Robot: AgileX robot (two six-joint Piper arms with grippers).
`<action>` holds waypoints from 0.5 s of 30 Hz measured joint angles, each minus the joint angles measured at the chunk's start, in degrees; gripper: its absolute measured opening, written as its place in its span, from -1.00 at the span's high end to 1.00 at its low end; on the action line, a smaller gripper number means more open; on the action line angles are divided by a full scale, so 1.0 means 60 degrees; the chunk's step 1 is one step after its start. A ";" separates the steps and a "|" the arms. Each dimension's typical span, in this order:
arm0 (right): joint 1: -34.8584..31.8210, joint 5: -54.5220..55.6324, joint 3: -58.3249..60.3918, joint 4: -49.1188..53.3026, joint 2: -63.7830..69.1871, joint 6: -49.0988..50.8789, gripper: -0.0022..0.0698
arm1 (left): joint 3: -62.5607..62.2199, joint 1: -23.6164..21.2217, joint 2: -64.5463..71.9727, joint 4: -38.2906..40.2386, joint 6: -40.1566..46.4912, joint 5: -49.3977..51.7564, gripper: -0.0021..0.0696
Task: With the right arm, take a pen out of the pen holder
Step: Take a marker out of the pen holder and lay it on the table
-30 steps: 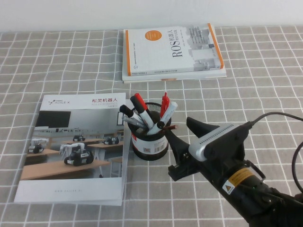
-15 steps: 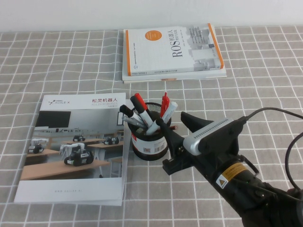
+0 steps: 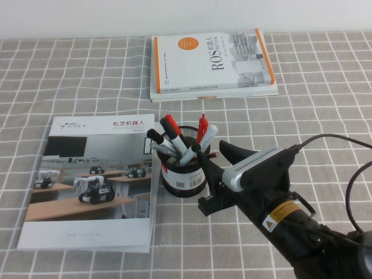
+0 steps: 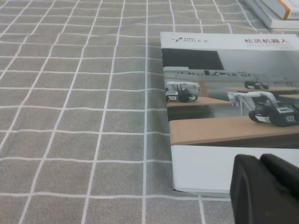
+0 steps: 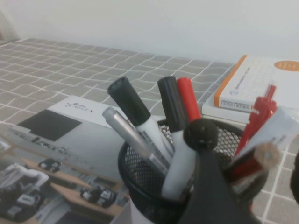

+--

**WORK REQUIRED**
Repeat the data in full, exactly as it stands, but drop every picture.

**RESPONSE TO THE TASK**
Robot: AgileX robot (two six-joint Piper arms with grippers).
`<action>` holds waypoints from 0.5 s of 30 Hz measured joint angles, each minus the joint angles measured at the chunk's start, in degrees; gripper: its absolute measured opening, written as its place in its span, from -1.00 at the span's high end to 1.00 at its low end; on the action line, a smaller gripper number means more open; on the action line angles are divided by a full scale, so 1.0 means 60 degrees; the chunk's step 1 is one step after its start. A ";" separates the steps and a "|" the arms. Each dimension's typical span, in this order:
arm0 (right): joint 1: -34.8584..31.8210, joint 5: -54.5220..55.6324, joint 3: -58.3249..60.3918, joint 4: -49.1188..53.3026, joint 2: -63.7830..69.1871, joint 6: -49.0988..50.8789, gripper: -0.0022..0.0698
arm1 (left): joint 3: -62.5607..62.2199, joint 1: -23.6164..21.2217, joint 2: -64.5463..71.9727, joint 4: -38.2906..40.2386, joint 6: -40.1566..46.4912, joint 5: -49.3977..51.7564, gripper: -0.0021..0.0696
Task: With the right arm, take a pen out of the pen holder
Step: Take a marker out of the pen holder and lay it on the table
-30 steps: 
-15 steps: 
+0 steps: 
+0 steps: 
+0 steps: 

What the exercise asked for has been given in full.